_Aim of the task_
Within the data that follows, set down exactly the lines from the one containing "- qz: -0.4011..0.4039" through the one containing "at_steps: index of", both ends included.
==== Material provided
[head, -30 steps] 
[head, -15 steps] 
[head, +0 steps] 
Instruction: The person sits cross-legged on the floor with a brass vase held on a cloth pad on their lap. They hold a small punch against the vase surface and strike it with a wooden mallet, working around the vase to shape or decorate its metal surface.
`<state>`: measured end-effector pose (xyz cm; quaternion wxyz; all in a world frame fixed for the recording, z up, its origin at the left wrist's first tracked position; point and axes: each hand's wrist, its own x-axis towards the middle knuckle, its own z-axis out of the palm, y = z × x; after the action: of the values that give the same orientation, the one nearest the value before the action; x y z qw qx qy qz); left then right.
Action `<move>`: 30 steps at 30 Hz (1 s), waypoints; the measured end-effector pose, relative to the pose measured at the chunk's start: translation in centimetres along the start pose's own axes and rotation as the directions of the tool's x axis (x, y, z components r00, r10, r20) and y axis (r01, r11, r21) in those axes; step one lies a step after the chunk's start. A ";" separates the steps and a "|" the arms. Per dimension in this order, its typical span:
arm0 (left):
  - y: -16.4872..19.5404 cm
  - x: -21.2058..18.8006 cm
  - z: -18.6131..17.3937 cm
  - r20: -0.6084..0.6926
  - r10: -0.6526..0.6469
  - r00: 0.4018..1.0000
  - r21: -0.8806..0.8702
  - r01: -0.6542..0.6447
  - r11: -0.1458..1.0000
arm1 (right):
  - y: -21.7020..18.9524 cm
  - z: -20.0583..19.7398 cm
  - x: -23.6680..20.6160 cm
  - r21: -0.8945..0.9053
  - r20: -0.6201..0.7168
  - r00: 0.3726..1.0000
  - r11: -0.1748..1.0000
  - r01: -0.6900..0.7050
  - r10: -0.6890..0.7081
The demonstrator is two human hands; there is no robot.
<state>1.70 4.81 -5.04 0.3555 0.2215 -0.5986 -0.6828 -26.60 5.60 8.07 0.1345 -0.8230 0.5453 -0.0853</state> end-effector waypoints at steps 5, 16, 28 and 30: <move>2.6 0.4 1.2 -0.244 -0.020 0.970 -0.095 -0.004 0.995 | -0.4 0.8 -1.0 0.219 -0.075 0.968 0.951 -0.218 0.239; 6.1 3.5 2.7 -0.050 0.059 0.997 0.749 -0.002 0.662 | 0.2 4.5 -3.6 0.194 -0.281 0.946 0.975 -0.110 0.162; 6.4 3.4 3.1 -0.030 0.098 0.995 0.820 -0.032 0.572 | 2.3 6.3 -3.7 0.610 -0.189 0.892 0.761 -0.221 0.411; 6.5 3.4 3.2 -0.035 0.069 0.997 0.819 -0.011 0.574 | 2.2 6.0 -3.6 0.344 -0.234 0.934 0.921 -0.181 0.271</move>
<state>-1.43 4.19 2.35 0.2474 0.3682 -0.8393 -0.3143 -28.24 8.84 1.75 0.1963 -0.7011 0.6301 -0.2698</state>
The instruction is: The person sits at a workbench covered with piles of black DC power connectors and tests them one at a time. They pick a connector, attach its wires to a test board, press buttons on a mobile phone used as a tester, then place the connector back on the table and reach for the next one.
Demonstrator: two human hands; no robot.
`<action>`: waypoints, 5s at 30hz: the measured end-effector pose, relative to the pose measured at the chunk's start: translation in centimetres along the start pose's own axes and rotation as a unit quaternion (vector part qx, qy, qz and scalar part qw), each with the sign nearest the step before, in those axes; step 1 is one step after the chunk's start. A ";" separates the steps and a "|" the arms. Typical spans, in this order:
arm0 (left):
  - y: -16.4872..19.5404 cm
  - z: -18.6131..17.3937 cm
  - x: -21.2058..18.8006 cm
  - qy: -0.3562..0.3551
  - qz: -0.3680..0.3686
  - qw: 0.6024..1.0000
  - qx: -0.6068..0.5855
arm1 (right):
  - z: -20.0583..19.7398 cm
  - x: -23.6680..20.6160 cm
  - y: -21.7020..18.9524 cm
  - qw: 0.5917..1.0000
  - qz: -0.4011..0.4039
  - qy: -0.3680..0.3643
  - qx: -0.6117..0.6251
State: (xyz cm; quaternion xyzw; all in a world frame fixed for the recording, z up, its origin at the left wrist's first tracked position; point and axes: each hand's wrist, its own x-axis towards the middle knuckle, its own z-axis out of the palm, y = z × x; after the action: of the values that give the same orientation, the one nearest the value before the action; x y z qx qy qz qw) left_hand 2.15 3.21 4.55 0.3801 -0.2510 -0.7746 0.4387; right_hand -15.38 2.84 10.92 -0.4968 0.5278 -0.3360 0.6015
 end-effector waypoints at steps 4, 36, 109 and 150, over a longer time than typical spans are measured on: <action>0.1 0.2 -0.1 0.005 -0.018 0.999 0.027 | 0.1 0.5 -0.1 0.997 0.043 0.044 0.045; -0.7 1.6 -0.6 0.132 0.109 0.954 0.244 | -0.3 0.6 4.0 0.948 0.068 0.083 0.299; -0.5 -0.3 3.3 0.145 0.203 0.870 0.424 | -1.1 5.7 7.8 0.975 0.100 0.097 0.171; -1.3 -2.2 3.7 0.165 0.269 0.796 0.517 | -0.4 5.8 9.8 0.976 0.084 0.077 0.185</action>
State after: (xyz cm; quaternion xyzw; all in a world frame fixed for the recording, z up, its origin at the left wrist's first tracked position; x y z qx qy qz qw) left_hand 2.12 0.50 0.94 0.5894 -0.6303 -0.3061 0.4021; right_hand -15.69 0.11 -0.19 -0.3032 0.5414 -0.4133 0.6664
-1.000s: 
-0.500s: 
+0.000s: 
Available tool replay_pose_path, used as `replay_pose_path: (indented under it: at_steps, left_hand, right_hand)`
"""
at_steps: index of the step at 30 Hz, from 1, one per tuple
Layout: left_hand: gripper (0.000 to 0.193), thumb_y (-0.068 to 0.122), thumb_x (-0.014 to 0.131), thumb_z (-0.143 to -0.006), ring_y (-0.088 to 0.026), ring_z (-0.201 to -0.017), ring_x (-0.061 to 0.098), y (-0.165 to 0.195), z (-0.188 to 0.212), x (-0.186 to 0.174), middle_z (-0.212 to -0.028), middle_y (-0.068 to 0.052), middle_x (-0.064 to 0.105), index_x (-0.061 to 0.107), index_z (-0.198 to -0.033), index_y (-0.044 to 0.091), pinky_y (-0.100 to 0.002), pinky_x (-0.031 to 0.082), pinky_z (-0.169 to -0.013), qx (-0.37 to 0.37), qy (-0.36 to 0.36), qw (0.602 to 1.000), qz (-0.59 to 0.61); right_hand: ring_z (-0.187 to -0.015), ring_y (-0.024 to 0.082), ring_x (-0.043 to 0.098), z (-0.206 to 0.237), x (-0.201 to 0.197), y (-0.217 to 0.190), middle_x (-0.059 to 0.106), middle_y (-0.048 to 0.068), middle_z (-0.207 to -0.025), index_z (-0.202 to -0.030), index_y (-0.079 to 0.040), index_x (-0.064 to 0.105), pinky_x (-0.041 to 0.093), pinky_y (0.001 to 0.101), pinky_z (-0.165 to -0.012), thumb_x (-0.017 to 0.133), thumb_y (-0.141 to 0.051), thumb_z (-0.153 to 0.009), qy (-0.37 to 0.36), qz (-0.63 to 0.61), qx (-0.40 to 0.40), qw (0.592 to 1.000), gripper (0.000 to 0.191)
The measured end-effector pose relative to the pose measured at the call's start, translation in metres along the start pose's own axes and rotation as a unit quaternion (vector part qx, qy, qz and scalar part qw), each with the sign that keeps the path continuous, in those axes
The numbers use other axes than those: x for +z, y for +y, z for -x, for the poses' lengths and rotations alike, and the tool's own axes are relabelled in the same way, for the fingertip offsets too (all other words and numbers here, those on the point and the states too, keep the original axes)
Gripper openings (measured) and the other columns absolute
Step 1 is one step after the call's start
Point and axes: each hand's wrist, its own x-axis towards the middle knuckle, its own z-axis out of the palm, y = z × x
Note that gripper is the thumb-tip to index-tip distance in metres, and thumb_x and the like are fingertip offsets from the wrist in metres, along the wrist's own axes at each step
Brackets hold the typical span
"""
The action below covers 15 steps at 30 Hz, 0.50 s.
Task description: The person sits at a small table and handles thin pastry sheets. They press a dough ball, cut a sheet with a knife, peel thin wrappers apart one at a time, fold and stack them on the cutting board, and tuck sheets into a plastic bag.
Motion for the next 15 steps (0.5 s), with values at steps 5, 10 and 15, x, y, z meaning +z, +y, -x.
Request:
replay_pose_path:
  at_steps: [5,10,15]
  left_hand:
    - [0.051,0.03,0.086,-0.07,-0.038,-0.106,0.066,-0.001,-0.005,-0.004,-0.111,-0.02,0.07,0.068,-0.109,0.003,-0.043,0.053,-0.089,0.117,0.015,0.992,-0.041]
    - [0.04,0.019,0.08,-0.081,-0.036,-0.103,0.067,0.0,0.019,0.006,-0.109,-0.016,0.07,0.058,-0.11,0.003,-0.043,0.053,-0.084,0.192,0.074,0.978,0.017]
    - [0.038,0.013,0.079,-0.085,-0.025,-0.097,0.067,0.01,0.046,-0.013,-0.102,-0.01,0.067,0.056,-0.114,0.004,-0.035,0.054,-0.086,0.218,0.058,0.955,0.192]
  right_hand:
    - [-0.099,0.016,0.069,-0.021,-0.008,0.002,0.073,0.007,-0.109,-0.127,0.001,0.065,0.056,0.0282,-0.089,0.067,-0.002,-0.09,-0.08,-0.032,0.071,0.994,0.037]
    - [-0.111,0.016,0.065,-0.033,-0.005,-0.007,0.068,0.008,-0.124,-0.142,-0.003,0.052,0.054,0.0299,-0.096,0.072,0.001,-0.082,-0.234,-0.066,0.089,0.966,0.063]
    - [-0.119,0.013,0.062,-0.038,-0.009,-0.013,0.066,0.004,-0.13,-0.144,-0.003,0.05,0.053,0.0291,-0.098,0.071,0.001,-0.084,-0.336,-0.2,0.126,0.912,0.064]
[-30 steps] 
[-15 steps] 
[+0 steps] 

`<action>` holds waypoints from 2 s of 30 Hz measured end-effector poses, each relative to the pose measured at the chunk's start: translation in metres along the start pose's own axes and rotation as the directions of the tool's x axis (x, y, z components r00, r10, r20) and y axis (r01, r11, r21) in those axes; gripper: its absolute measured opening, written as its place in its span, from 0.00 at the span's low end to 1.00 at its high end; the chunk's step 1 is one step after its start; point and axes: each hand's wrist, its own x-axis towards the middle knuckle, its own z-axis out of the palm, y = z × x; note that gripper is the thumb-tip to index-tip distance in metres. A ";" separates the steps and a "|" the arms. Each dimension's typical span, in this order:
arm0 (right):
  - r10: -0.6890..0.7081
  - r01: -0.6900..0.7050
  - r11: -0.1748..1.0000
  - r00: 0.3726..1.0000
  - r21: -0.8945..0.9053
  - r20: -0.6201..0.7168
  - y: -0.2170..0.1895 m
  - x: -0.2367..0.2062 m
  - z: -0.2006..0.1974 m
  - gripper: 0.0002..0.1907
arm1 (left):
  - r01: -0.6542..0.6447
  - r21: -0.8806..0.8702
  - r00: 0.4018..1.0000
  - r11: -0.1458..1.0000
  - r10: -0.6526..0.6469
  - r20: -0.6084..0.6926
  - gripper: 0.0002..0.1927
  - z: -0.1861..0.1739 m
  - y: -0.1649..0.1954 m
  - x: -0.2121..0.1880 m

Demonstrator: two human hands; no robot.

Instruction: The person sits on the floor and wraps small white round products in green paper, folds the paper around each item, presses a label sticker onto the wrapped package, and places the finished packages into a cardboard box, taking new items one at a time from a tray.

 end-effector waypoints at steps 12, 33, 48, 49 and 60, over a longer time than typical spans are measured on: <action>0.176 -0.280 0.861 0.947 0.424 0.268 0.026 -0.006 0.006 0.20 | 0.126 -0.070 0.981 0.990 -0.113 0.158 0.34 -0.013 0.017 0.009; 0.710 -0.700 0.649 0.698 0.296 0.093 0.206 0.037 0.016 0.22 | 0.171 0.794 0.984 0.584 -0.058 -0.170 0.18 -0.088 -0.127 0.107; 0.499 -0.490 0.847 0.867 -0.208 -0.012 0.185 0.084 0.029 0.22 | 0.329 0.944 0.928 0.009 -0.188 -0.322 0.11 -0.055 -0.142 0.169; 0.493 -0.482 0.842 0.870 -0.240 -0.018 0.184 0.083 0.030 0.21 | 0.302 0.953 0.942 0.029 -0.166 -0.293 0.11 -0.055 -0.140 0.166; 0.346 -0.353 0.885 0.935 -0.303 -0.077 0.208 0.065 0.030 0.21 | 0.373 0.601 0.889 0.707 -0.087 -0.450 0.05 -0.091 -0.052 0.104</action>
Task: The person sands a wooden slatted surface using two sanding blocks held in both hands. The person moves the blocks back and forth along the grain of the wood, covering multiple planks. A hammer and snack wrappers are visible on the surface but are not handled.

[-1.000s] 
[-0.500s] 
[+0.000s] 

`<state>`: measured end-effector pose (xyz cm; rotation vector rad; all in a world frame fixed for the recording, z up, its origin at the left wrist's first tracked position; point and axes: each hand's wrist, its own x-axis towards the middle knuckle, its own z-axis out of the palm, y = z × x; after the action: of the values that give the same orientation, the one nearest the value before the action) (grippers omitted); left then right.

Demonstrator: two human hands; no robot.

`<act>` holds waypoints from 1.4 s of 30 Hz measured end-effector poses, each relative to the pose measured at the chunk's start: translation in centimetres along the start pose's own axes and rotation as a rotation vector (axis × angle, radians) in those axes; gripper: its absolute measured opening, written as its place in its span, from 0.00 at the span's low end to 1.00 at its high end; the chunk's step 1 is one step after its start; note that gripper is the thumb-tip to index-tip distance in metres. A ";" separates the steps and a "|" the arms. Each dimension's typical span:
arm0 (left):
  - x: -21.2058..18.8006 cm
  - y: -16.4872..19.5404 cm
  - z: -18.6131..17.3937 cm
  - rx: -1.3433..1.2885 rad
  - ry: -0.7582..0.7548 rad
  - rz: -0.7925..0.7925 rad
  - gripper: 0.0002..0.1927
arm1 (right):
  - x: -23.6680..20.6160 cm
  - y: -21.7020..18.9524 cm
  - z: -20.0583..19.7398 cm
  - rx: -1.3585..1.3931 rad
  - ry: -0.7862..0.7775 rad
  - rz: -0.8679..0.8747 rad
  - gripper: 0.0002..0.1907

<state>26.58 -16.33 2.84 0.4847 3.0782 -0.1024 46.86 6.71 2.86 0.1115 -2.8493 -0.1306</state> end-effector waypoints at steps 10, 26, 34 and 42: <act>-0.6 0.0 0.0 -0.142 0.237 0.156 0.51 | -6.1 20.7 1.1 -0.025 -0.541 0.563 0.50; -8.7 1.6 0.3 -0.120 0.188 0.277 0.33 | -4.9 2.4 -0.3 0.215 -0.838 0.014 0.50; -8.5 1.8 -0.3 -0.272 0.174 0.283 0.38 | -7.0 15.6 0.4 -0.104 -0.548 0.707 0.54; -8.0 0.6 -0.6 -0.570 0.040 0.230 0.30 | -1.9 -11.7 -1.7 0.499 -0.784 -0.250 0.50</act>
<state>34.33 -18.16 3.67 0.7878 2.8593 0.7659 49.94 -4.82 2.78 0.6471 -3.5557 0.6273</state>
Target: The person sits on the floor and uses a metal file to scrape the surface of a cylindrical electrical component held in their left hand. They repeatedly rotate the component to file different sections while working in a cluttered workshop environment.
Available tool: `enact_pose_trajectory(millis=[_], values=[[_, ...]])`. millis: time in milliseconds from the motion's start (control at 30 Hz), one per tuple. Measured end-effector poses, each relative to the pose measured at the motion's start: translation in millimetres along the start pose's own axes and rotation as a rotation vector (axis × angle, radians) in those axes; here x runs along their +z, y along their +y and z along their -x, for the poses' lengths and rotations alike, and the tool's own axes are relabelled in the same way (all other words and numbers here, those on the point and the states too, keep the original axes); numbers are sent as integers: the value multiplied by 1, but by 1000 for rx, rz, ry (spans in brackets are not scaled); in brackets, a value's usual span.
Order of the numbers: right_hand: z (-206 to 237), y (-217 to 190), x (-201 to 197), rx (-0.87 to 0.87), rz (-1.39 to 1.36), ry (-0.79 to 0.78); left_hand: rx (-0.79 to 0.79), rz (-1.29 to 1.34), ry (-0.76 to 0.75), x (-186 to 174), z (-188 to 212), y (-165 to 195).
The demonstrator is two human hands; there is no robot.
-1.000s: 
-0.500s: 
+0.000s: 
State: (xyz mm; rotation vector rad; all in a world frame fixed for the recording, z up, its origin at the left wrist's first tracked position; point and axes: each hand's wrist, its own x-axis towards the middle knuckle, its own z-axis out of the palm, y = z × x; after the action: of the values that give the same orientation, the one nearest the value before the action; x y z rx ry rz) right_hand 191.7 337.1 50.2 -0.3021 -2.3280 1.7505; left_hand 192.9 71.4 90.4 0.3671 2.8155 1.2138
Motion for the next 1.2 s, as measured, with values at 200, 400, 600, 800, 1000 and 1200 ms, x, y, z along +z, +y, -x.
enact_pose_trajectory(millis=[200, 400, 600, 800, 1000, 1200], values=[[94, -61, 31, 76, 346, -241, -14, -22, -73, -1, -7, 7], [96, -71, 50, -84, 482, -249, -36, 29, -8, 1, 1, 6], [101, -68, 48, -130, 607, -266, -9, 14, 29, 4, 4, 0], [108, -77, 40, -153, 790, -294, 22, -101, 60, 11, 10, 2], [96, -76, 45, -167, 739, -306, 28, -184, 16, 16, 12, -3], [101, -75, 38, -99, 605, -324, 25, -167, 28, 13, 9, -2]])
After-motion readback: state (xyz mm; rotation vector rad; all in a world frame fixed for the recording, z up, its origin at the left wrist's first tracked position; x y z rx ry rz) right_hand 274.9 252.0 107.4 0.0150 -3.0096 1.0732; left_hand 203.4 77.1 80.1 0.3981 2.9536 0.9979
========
_Answer_
  - qz: -0.4011..0.4039
  - qy: -0.3680..0.3643
  - qx: -0.6117..0.6251
State: (xyz cm; quaternion xyzw; all in a world frame fixed for the recording, z up, its origin at the left wrist's first tracked position; point and axes: each hand's wrist, its own x-axis towards the middle knuckle, its own z-axis out of the palm, y = z × x; after the action: of the values that give the same orientation, the one nearest the value before the action; x y z qx qy qz qw) left_hand 2.15 3.21 4.55 0.3801 -0.2510 -0.7746 0.4387; right_hand -15.38 2.84 10.92 -0.4968 0.5278 -0.3360 0.6015
 end-effector waypoints at steps 4, 36, 109 and 150, over a longer time than typical spans are measured on: <action>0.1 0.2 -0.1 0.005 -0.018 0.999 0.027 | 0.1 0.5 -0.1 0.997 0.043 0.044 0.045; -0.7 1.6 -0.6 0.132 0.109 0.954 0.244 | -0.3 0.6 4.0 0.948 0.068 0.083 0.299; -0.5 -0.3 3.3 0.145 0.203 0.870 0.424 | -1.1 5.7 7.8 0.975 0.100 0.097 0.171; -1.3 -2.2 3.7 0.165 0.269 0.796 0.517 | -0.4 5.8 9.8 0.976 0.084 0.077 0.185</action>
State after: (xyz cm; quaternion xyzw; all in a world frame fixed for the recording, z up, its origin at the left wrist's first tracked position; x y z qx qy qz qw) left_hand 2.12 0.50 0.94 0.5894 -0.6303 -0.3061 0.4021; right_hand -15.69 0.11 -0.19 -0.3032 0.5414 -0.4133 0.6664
-1.000s: 
-0.500s: 
+0.000s: 
Available tool replay_pose_path, used as `replay_pose_path: (indented under it: at_steps, left_hand, right_hand)`
"""
at_steps: index of the step at 30 Hz, from 1, one per tuple

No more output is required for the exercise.